Task statement:
This exercise requires an exact output of the listing, images omitted.

Segment Start: Collected material

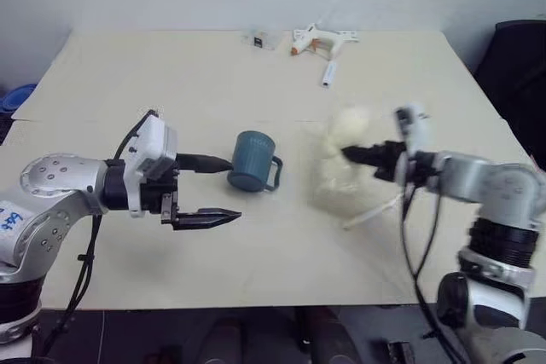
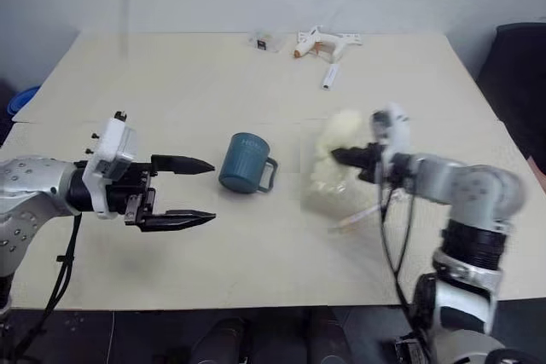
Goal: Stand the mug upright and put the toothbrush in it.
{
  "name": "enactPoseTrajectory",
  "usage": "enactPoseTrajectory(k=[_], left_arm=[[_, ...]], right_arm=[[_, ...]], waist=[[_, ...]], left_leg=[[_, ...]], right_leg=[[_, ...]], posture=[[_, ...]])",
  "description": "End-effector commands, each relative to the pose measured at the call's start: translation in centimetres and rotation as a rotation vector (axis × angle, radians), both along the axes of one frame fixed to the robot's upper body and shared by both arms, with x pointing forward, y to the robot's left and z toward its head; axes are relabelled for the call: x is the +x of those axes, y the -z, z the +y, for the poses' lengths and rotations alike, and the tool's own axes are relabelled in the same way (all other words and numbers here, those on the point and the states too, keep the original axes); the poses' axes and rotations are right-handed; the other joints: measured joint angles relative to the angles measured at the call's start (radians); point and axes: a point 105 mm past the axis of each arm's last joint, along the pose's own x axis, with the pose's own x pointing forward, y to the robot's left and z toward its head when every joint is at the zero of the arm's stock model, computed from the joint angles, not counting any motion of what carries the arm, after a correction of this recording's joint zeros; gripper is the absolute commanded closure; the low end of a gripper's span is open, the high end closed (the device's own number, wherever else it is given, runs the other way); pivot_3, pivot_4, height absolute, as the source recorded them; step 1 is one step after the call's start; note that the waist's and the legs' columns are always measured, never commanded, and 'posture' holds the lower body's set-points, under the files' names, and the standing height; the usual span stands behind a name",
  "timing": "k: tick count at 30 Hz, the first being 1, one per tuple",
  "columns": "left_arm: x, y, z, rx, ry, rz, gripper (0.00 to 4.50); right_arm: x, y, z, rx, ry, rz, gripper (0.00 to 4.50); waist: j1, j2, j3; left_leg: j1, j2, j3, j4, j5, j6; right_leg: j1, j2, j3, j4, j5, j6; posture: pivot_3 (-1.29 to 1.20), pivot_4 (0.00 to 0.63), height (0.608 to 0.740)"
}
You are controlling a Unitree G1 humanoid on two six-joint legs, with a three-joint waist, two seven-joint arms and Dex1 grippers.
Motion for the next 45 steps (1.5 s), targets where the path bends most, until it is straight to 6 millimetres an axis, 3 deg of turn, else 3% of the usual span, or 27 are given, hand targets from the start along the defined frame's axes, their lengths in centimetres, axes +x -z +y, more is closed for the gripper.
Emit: enactPoseTrajectory(k=[1, 3, 7, 12, 16, 21, 24, 27, 30, 32, 35, 40, 45], left_arm=[[0.3, -0.5, -2.0, -0.021, 0.103, -0.024, 0.0], [0.7, -0.4, -2.6, -0.024, 0.126, -0.027, 0.0], [1.4, -0.3, -3.6, -0.022, 0.183, -0.042, 0.0], [1.7, -0.4, -3.9, -0.023, 0.205, -0.046, 0.0], [1.6, -0.3, -3.7, -0.021, 0.204, -0.044, 0.0], [1.4, -0.4, -3.9, -0.026, 0.206, -0.045, 0.0], [1.7, -0.4, -4.3, -0.031, 0.19, -0.042, 0.0], [3.1, 0.0, -4.8, -0.016, 0.101, -0.014, 0.0], [6.3, 1.2, -5.3, 0.046, -0.096, 0.036, 0.0], [8.4, 1.9, -5.4, 0.082, -0.228, 0.092, 0.0], [9.5, 2.5, -6.2, 0.114, -0.3, 0.16, 0.0], [9.2, 3.1, -8.3, 0.164, -0.299, 0.233, 0.0], [9.2, 3.3, -8.8, 0.227, -0.321, 0.277, 0.0]], right_arm=[[-4.0, -2.3, -8.2, -0.052, 0.268, -0.054, 4.48], [-5.3, -1.8, -10.1, -0.054, 0.345, -0.04, 4.48], [-7.5, 1.1, -13.3, -0.007, 0.506, 0.03, 4.48], [-7.5, 3.4, -13.0, 0.03, 0.506, 0.078, 4.48], [-6.9, 4.7, -14.4, -0.021, 0.581, 0.102, 3.36], [-7.0, 3.8, -14.7, -0.062, 0.577, 0.073, 1.7], [-7.8, 3.6, -14.3, -0.186, 0.528, 0.084, 0.81], [-9.2, 2.9, -12.9, -0.472, 0.366, 0.064, 0.81], [-10.1, 1.6, -11.4, -0.701, 0.177, 0.009, 0.81], [-9.7, -0.5, -9.2, -0.691, 0.07, -0.088, 0.81], [-9.3, -3.3, -4.7, -0.663, -0.136, -0.257, 0.81], [-10.9, -3.9, 2.2, -0.623, -0.525, -0.393, 0.81], [-9.5, -4.2, 4.7, -0.59, -0.597, -0.468, 0.81]], waist=[[0.019, 0.0, 0.0], [0.02, 0.0, -0.001], [-0.006, 0.0, -0.001], [-0.029, 0.001, -0.001], [-0.029, 0.001, -0.001], [-0.017, 0.002, -0.001], [-0.014, 0.001, -0.001], [-0.006, 0.003, -0.001], [-0.004, 0.002, -0.001], [-0.016, 0.0, 0.0], [-0.024, 0.0, 0.0], [-0.012, 0.0, 0.0], [-0.004, 0.0, 0.0]], left_leg=[[0.0, 0.0, 0.001, 0.0, 0.0, 0.0], [-0.001, 0.001, 0.0, -0.001, -0.001, 0.001], [0.003, 0.001, 0.007, -0.001, 0.0, 0.001], [0.005, 0.001, 0.013, -0.001, 0.001, 0.003], [0.006, 0.001, 0.014, -0.001, 0.001, 0.003], [0.005, 0.001, 0.013, -0.001, 0.0, 0.004], [0.005, 0.0, 0.013, 0.0, 0.0, 0.004], [0.004, -0.001, 0.012, 0.0, 0.0, 0.005], [0.004, -0.002, 0.013, 0.001, 0.0, 0.005], [0.006, -0.002, 0.012, 0.003, 0.0, 0.005], [0.008, 0.0, 0.011, 0.002, -0.001, 0.006], [0.013, 0.001, 0.008, -0.001, -0.003, 0.006], [0.001, -0.002, 0.002, 0.004, -0.003, 0.005]], right_leg=[[0.001, 0.0, -0.001, -0.001, 0.0, 0.0], [0.001, 0.001, -0.002, -0.003, 0.0, 0.0], [0.002, 0.002, 0.004, -0.004, 0.0, 0.0], [0.002, 0.004, 0.015, 0.0, 0.001, 0.002], [0.002, 0.005, 0.015, 0.0, 0.001, 0.003], [0.0, 0.004, 0.015, -0.001, 0.002, 0.005], [0.0, 0.004, 0.015, -0.003, 0.002, 0.005], [0.001, 0.003, 0.014, -0.005, 0.002, 0.006], [0.002, 0.002, 0.014, -0.006, 0.002, 0.008], [0.006, 0.003, 0.014, -0.008, 0.003, 0.01], [0.013, 0.005, 0.015, -0.012, 0.003, 0.01], [0.012, 0.005, 0.011, -0.011, 0.002, 0.008], [0.002, 0.0, 0.012, -0.007, 0.004, 0.011]], posture=[[0.0, 0.15, 0.74], [0.0, 0.15, 0.74], [0.0, 0.15, 0.74], [0.0, 0.15, 0.74], [0.0, 0.15, 0.74], [0.0, 0.15, 0.74], [0.0, 0.15, 0.74], [0.0, 0.15, 0.74], [0.0, 0.15, 0.74], [0.0, 0.15, 0.74], [0.0, 0.15, 0.74], [0.0, 0.15, 0.74], [0.0, 0.15, 0.74]])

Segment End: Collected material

Output for this task:
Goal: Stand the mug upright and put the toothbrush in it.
{
  "name": "enactPoseTrajectory",
  "usage": "enactPoseTrajectory(k=[_], left_arm=[[_, ...]], right_arm=[[_, ...]], waist=[[_, ...]], left_leg=[[_, ...]], right_leg=[[_, ...]], posture=[[_, ...]])",
  "description": "End-effector commands, each relative to the pose measured at the call's start: translation in centimetres and rotation as a rotation vector (axis × angle, radians), both along the axes of one frame fixed to the robot's upper body and shared by both arms, with x pointing forward, y to the robot's left and z toward its head; axes are relabelled for the call: x is the +x of those axes, y the -z, z the +y, for the poses' lengths and rotations alike, and the tool's own axes are relabelled in the same way (all other words and numbers here, those on the point and the states too, keep the original axes); the poses' axes and rotations are right-handed; the other joints: measured joint angles relative to the angles measured at the call's start (radians); point and axes: a point 105 mm past the axis of each arm's last joint, along the pose's own x axis, with the pose's own x pointing forward, y to the robot's left and z toward its head when every joint is at the zero of the arm's stock model, computed from the joint angles, not counting any motion of what carries the arm, after a correction of this recording's joint zeros; gripper is the absolute commanded closure; the low end of a gripper's span is open, the high end closed (the device's own number, wherever else it is given, runs the other way); pivot_3, pivot_4, height absolute, as the source recorded them; step 1 is one step after the call's start; note that the waist's and the legs' columns are always measured, never commanded, and 'posture' holds the lower body's set-points, under the files' names, and the standing height; the usual span stands behind a name",
  "timing": "k: tick count at 30 Hz, the first being 1, one per tuple",
  "columns": "left_arm: x, y, z, rx, ry, rz, gripper (0.00 to 4.50); right_arm: x, y, z, rx, ry, rz, gripper (0.00 to 4.50); waist: j1, j2, j3; left_leg: j1, j2, j3, j4, j5, j6; right_leg: j1, j2, j3, j4, j5, j6; posture: pivot_3 (-1.29 to 1.20), pivot_4 (0.00 to 0.63), height (0.608 to 0.740)"
}
You are controlling a Unitree G1 humanoid on two six-joint legs, with a three-joint waist, two seven-joint arms and Dex1 grippers.
Motion for the next 45 steps (1.5 s), targets where the path bends most, until it is straight to 6 millimetres an axis, 3 deg of turn, else 3% of the usual span, or 27 are given, hand targets from the start along the defined frame's axes, their lengths in centimetres, axes +x -z +y, more is closed for the gripper.
Emit: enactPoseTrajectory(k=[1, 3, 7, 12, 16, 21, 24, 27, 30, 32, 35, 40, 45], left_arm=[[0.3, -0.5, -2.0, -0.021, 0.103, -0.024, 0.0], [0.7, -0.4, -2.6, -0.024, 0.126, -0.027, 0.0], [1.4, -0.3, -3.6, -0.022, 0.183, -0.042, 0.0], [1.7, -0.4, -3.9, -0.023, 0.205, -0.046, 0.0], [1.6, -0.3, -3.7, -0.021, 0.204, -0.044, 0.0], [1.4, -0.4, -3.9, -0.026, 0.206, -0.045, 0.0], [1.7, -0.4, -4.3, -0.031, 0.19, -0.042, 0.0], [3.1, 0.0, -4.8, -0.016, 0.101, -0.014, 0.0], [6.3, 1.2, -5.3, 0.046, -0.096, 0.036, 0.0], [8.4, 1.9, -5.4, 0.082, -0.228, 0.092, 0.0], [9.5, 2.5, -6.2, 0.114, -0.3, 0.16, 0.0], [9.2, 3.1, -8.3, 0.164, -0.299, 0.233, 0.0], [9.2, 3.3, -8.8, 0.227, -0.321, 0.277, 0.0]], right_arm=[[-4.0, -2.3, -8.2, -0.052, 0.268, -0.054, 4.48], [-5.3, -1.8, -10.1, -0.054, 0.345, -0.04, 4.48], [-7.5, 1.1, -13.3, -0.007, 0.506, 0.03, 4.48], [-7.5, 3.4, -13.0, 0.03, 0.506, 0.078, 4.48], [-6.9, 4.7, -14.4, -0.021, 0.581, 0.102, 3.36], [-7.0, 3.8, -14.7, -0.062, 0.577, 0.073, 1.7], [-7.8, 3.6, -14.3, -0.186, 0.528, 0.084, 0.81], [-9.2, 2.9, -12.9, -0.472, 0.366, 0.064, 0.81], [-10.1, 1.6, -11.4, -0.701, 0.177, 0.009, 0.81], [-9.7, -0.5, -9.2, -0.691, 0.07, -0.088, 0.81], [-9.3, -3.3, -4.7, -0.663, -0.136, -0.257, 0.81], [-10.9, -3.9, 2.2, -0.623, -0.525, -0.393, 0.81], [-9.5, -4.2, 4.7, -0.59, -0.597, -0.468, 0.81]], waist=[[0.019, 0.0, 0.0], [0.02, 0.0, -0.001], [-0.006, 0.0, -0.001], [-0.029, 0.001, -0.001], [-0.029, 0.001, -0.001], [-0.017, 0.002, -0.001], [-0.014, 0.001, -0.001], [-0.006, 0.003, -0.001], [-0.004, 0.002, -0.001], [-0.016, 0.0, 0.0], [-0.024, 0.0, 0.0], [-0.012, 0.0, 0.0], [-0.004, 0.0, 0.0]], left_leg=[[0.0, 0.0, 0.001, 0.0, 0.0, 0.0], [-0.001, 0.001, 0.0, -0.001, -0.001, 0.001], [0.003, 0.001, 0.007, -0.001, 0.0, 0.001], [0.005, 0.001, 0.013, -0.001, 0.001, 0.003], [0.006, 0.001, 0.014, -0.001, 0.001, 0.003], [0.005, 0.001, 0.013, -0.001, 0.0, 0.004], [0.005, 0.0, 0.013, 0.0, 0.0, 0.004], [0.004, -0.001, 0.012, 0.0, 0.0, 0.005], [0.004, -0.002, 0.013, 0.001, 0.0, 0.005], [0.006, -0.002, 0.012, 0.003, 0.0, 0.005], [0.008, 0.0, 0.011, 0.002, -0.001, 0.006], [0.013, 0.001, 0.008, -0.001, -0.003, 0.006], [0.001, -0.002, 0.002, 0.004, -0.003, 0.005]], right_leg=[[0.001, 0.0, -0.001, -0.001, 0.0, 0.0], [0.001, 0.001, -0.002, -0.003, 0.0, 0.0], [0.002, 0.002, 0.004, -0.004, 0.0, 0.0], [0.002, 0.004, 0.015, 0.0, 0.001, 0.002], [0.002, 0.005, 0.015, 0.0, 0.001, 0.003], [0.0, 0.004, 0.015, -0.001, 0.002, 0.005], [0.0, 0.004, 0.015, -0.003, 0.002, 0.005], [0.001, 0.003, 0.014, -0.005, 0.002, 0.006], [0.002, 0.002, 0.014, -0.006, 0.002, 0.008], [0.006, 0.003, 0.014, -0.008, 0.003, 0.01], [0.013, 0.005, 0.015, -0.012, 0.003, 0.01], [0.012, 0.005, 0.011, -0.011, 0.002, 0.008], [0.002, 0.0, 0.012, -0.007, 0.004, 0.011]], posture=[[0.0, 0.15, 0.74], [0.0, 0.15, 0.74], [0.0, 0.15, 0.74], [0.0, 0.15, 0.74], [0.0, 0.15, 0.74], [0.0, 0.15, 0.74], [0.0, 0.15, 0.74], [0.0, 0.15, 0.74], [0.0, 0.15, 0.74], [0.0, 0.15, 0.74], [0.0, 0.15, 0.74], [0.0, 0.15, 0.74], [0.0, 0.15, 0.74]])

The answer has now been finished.